- [Exercise prompt] Could you copy every line of the data that contains "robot"?

========

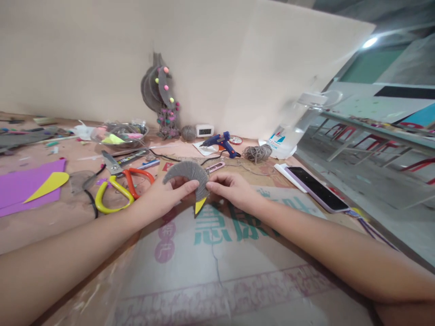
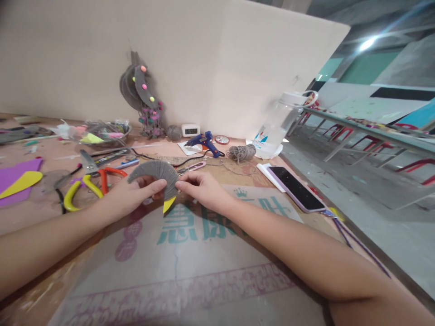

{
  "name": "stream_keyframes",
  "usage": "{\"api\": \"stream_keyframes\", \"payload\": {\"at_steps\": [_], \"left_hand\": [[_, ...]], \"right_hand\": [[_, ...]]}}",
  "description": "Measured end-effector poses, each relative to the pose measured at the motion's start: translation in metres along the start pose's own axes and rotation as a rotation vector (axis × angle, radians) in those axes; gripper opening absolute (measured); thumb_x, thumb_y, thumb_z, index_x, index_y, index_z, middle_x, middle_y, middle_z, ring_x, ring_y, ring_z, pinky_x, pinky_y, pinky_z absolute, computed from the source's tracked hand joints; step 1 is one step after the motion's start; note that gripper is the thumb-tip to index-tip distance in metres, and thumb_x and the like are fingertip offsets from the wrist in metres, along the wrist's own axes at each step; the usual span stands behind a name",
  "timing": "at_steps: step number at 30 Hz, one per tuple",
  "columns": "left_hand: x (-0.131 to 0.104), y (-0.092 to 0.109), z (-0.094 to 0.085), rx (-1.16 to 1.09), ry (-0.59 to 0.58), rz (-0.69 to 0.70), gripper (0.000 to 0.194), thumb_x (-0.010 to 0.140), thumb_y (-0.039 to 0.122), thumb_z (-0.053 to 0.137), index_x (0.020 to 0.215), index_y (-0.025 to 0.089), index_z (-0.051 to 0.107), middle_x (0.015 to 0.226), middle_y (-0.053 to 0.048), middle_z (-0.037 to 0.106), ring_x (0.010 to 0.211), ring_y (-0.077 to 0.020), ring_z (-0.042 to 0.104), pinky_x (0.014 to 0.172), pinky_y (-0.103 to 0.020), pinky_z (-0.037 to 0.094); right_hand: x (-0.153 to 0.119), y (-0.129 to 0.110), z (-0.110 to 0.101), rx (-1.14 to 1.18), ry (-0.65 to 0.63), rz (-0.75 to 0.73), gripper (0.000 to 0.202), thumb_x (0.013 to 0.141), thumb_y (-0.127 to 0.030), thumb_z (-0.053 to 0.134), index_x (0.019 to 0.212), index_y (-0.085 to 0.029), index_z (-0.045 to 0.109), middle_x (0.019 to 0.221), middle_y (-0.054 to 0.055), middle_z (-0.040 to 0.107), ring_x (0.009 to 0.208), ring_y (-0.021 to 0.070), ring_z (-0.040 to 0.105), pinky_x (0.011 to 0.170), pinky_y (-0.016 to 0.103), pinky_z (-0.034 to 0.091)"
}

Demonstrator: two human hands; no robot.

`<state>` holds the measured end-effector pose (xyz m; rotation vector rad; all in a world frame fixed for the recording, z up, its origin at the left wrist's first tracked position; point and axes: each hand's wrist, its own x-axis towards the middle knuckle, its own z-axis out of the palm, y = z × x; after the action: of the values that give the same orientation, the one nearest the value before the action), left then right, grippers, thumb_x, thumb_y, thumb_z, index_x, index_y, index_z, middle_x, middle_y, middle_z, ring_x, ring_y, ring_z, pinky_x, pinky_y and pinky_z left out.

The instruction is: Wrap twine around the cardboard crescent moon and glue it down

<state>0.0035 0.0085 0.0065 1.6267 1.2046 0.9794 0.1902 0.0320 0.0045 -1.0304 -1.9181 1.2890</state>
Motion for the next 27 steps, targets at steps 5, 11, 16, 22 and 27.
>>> {"api": "stream_keyframes", "payload": {"at_steps": [5,11,16,22,27], "left_hand": [[-0.002,-0.008,0.000,0.090,-0.087,0.087,0.027,0.081,0.040,0.049,0.064,0.018,0.048,0.067,0.001,0.056,0.060,-0.0109,0.053,0.056,-0.023,0.042],[-0.012,-0.007,0.005,0.101,-0.083,0.264,0.031,0.077,0.025,0.056,0.105,0.025,0.044,0.093,0.000,0.055,0.087,-0.0133,0.057,0.078,-0.029,0.048],[-0.013,-0.007,0.004,0.200,-0.123,0.307,0.039,0.080,0.021,0.052,0.117,0.027,0.042,0.100,-0.001,0.054,0.094,-0.0138,0.055,0.084,-0.029,0.046],[-0.011,-0.007,0.002,0.137,-0.055,0.255,0.025,0.084,0.027,0.046,0.109,0.024,0.049,0.100,-0.002,0.058,0.092,-0.0142,0.055,0.080,-0.029,0.046],[-0.011,-0.004,0.001,0.118,-0.084,0.203,0.023,0.086,0.033,0.044,0.104,0.023,0.053,0.097,-0.003,0.059,0.088,-0.0144,0.056,0.074,-0.027,0.046]], "right_hand": [[0.000,-0.001,-0.005,0.062,0.090,0.068,0.024,0.076,-0.039,0.057,0.076,-0.015,0.058,0.054,-0.005,0.047,0.045,0.0054,0.040,0.042,0.018,0.030],[-0.001,-0.001,-0.005,0.102,0.104,0.081,0.026,0.076,-0.041,0.058,0.074,-0.016,0.056,0.052,-0.006,0.045,0.042,0.0048,0.039,0.039,0.017,0.028],[0.000,0.001,-0.004,0.097,0.082,0.075,0.027,0.075,-0.042,0.058,0.075,-0.015,0.056,0.053,-0.006,0.045,0.045,0.0058,0.042,0.040,0.017,0.031],[-0.001,-0.002,-0.003,0.086,0.062,0.103,0.025,0.077,-0.041,0.057,0.075,-0.015,0.057,0.054,-0.005,0.049,0.047,0.0061,0.044,0.041,0.017,0.032],[-0.003,-0.005,-0.001,0.077,0.041,0.103,0.025,0.077,-0.040,0.058,0.073,-0.015,0.056,0.053,-0.005,0.049,0.046,0.0057,0.045,0.041,0.016,0.033]]}}
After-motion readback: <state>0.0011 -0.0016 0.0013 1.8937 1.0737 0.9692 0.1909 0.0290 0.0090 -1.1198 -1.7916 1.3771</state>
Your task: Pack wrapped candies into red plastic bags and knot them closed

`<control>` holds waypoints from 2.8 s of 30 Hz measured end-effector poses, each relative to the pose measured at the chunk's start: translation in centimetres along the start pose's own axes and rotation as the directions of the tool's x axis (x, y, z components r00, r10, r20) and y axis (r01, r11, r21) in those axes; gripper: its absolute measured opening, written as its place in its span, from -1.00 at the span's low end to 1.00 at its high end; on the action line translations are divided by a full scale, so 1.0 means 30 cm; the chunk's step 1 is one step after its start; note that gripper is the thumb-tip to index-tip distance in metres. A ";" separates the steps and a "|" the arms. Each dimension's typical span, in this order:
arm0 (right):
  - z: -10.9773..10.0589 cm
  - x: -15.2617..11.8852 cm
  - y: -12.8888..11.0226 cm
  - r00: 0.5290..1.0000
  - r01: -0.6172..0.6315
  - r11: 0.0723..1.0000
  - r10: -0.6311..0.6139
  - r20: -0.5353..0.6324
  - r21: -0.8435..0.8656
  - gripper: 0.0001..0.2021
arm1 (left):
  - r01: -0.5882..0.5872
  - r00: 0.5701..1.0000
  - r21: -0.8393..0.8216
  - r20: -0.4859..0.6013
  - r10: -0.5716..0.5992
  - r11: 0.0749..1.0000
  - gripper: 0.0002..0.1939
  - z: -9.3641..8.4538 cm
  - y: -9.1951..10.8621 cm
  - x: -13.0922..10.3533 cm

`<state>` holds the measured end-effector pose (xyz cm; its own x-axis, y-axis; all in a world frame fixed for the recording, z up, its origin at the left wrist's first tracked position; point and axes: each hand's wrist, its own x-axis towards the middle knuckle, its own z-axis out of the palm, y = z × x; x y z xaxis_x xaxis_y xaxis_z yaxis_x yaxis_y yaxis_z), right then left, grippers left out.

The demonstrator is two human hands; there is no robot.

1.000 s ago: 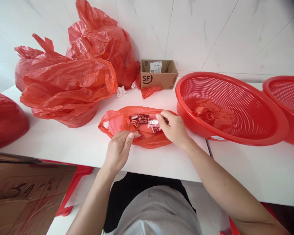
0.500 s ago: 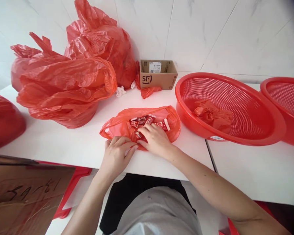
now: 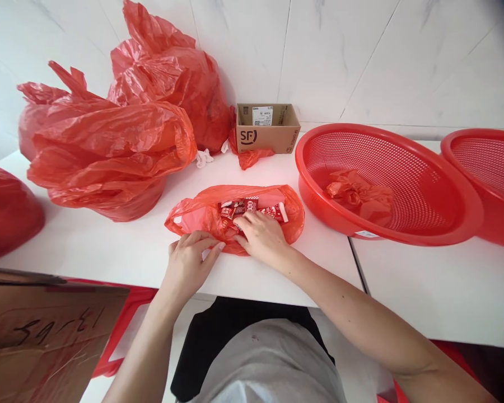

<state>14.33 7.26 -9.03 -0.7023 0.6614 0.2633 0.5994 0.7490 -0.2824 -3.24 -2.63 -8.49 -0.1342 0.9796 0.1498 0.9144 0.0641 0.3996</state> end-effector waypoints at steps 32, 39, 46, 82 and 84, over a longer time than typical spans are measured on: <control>-0.186 -0.035 0.030 0.991 0.095 0.496 -0.128 -0.036 0.863 -0.76 | -0.029 0.972 -0.849 -0.147 -0.183 0.527 -0.78 -0.019 0.150 -0.021; -0.182 -0.033 0.029 0.987 0.140 0.559 -0.144 -0.070 0.817 -0.76 | -0.028 0.969 -0.789 -0.172 -0.178 0.614 -0.81 -0.005 0.131 -0.028; -0.179 -0.032 0.029 0.975 0.222 0.595 -0.160 -0.157 0.772 -0.76 | -0.079 0.956 -0.720 -0.250 -0.151 0.690 -0.81 0.007 0.129 -0.027; -0.066 0.006 0.117 0.984 -0.176 0.976 0.170 -0.061 -0.124 -0.77 | -0.086 0.992 0.345 -0.061 0.113 0.935 -0.64 0.052 0.090 0.296; -0.063 0.008 0.114 0.983 -0.181 0.977 0.177 -0.042 -0.114 -0.78 | -0.080 0.992 0.325 -0.069 0.108 0.942 -0.59 0.068 0.105 0.313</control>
<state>16.94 10.05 -8.20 -0.5684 0.7846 0.2478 0.7562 0.6168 -0.2185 -0.84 7.14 -7.68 -0.0609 0.9654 0.2537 0.9965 0.0444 0.0703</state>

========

- [Written answer]
Demonstrator: two human hands; no robot.
The demonstrator is two human hands; there is no robot.

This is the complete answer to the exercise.